■ **About this exercise**:
From the entries below, gather each line containing the word "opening".

■ **Information given**:
......

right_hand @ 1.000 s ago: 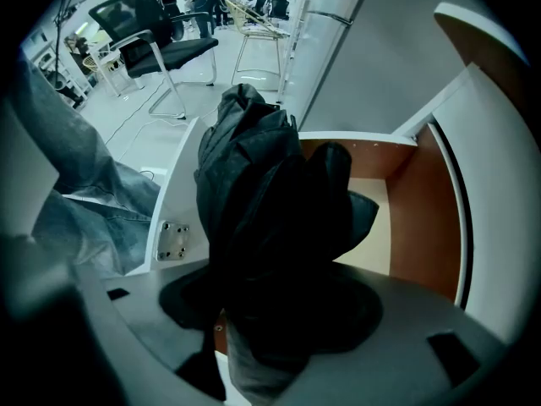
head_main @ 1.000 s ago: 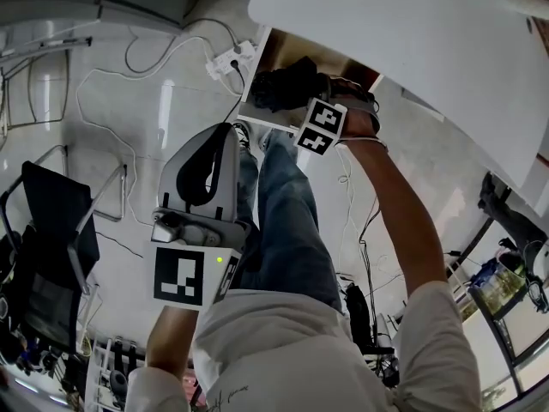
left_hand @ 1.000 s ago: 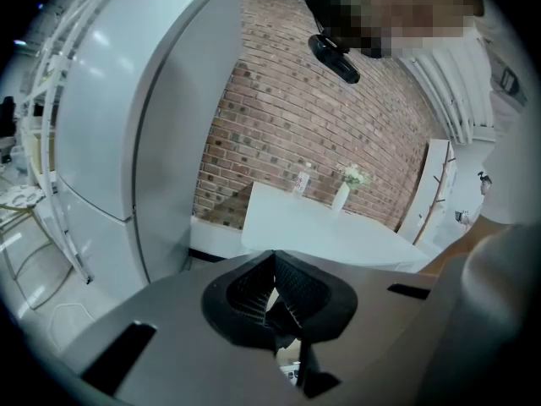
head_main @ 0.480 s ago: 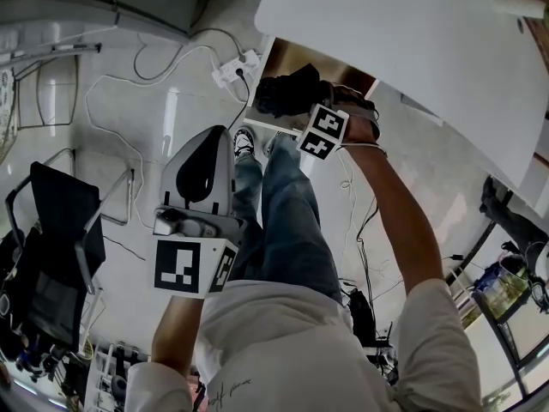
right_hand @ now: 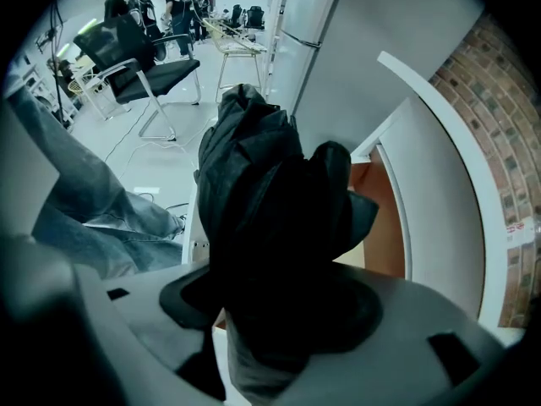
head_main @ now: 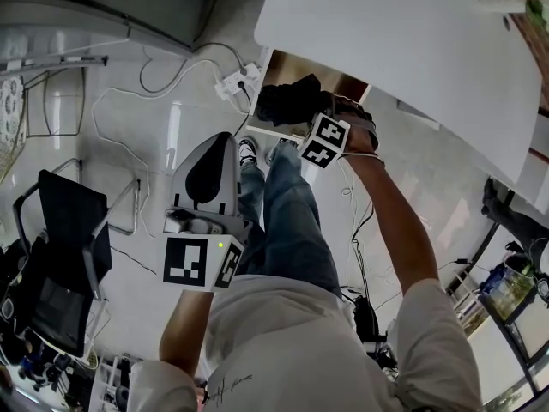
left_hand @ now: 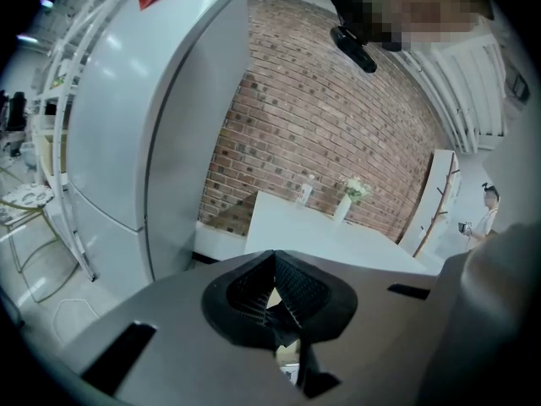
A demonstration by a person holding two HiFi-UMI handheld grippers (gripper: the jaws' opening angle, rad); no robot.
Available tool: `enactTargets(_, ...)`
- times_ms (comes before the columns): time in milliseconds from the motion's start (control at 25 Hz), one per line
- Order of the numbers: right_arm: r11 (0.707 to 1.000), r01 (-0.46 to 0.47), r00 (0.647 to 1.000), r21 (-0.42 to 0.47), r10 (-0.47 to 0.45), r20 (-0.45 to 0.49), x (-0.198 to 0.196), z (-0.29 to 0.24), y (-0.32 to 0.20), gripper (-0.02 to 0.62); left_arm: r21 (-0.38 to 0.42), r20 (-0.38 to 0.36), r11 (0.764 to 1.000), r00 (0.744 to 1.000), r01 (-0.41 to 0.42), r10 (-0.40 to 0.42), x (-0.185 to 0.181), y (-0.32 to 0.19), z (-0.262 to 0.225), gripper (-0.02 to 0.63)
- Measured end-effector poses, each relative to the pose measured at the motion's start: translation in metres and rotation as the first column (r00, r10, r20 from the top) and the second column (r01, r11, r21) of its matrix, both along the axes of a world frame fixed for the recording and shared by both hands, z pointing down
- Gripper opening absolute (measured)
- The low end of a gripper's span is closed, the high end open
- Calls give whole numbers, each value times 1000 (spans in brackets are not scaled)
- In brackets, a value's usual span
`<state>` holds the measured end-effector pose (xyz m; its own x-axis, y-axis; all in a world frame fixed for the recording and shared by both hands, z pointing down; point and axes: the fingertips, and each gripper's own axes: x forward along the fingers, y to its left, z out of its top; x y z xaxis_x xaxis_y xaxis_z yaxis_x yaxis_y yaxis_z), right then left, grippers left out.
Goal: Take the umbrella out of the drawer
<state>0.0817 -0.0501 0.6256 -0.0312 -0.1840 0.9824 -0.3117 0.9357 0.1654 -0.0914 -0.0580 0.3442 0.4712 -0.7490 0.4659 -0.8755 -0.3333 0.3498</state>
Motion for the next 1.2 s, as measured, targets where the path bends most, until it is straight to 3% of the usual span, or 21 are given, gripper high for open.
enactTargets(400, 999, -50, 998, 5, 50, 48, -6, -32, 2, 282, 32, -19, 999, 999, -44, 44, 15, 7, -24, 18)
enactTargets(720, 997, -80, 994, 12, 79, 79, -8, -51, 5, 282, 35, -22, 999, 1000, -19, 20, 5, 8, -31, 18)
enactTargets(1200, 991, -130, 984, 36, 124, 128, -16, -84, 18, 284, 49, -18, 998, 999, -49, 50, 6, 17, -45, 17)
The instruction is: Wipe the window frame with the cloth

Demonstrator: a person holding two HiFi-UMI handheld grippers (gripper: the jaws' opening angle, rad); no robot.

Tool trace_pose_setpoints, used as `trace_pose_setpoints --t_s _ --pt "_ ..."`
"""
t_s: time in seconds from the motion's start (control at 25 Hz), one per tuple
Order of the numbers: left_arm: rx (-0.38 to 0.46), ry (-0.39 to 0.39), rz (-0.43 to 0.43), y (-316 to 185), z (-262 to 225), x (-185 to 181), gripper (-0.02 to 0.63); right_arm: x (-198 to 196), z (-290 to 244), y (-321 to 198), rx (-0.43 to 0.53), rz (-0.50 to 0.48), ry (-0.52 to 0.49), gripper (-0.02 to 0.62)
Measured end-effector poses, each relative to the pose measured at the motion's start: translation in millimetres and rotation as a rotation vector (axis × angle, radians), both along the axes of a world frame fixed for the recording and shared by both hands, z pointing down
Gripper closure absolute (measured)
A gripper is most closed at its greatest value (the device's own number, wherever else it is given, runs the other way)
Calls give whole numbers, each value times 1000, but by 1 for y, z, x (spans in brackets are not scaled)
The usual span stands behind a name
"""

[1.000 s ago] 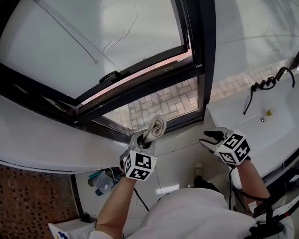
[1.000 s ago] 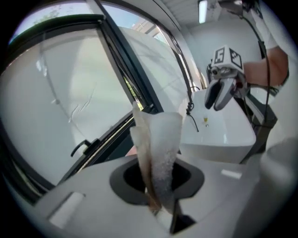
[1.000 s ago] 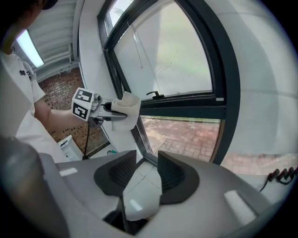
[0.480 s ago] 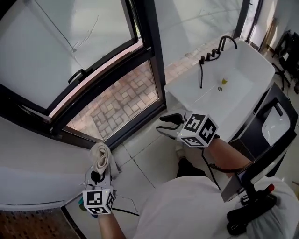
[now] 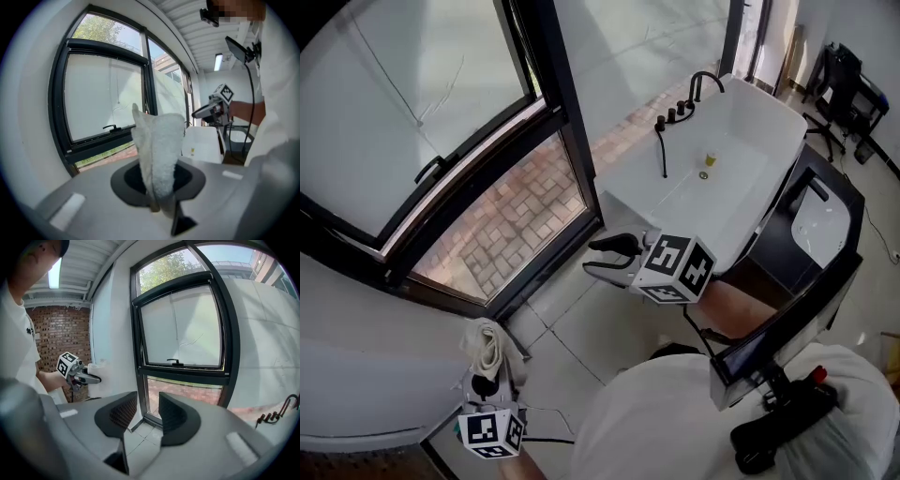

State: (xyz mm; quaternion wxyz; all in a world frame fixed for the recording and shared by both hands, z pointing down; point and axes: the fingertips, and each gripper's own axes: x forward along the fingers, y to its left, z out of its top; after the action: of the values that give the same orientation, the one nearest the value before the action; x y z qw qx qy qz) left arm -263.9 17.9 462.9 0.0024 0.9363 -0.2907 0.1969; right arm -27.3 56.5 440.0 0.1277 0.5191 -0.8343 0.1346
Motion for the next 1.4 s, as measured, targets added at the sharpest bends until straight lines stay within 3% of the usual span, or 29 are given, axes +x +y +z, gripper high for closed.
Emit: trace_pose_setpoints --t_s 0.28,0.68,1.4 --pt "2 -18 -12 8 5 11 515 12 -24 5 79 0 -8 449" --pt "22 -21 40 27 -7 47 515 30 -27 38 73 8 -4 449" --pt "24 -36 11 46 -4 43 515 20 -27 46 80 -43 15 449"
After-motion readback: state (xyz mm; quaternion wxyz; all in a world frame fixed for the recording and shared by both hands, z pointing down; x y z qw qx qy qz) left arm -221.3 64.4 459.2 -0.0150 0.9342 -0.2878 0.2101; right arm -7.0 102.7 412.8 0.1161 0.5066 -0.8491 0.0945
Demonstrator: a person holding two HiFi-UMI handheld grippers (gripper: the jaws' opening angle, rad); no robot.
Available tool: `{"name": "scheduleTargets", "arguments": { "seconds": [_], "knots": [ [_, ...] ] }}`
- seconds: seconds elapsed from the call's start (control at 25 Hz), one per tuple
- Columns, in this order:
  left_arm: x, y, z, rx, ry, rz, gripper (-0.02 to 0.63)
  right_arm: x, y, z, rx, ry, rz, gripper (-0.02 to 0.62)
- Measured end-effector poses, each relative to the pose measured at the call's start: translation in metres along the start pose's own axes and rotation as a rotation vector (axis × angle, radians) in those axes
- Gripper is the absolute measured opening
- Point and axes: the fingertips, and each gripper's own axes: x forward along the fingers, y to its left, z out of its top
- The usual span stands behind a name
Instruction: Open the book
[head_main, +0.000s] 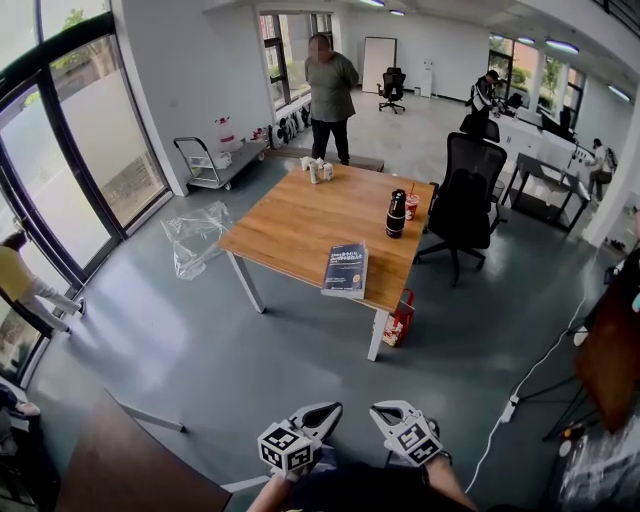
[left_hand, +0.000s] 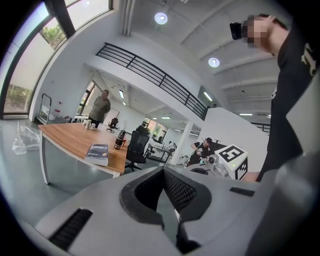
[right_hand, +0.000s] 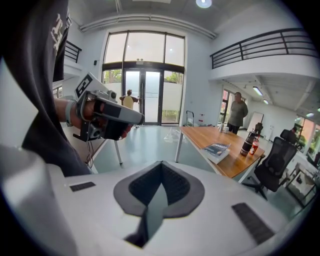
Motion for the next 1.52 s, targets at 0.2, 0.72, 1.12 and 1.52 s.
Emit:
{"name": "scheduleTargets", "arguments": {
  "seconds": [0.2,0.72,1.12,1.52],
  "knots": [
    [0.000,0.024,0.012,0.001,-0.012,-0.005,0.006,0.017,-0.006,0.014,-0.014,0.002,-0.015,-0.011],
    [-0.003,0.076,0.038,-0.002,-0.031,-0.031,0.006,0.058,-0.021,0.051,-0.043,0.021,-0.038,-0.011],
    [-0.014,0.123,0.052,-0.013,-0.042,-0.014,0.006,0.098,-0.026,0.078,-0.093,0.033,-0.030,-0.011],
    [-0.016,0.159,0.061,-0.023,-0.033,-0.030,0.006,0.126,-0.034,0.092,-0.084,0.050,-0.043,-0.011]
  ]
}}
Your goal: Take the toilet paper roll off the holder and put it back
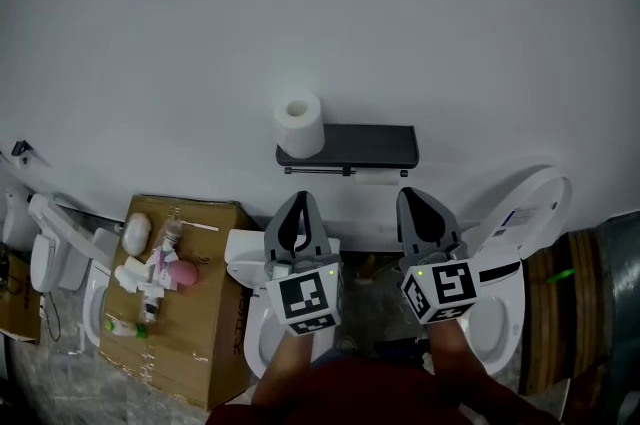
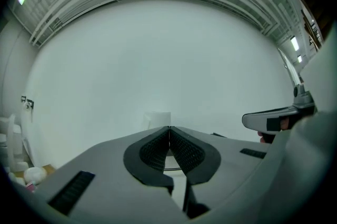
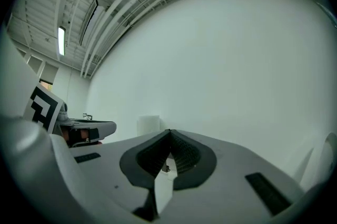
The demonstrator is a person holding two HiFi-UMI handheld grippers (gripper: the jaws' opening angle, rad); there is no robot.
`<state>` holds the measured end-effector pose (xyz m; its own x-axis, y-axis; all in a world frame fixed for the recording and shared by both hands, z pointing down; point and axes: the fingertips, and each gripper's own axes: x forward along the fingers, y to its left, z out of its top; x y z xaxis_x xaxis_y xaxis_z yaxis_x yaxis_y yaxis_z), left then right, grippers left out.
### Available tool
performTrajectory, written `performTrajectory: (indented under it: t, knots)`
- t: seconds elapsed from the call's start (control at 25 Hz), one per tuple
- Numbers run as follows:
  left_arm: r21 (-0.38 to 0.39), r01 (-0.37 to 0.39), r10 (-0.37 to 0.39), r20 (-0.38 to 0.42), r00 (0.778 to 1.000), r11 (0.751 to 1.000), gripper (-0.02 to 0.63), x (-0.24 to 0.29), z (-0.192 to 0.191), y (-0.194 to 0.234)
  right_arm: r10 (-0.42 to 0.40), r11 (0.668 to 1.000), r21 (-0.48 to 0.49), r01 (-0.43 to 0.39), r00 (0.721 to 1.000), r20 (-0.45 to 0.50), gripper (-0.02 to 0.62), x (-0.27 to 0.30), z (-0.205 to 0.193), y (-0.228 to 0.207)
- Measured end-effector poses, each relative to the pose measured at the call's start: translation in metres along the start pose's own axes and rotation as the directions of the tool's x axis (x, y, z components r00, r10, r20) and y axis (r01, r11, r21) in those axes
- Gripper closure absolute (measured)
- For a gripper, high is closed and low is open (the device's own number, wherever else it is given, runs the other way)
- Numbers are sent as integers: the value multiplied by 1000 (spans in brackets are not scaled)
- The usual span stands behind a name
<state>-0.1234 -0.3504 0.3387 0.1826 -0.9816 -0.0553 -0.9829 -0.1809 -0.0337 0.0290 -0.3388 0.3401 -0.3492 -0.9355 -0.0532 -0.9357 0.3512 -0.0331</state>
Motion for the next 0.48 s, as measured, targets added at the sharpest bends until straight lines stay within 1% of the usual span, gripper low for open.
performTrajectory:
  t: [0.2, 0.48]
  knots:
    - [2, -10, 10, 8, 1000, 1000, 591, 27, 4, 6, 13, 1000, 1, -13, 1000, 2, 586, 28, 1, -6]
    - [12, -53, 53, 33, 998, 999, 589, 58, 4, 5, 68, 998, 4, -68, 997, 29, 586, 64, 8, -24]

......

■ **Task solution**:
A demonstration by a person holding two HiFi-UMI handheld grippers (gripper: the jaws' opening angle, rad); no robot.
- Gripper opening absolute (measured)
Demonstrator: a person holding two HiFi-UMI handheld grippers (gripper: the jaws' opening angle, rad); no robot.
Demonstrator: a person holding two HiFi-UMI handheld grippers (gripper: the jaws' opening angle, rad); no robot.
- Gripper is the absolute measured opening
The demonstrator is a person holding two HiFi-UMI handheld grippers (gripper: the jaws' opening angle, rad); there is no robot.

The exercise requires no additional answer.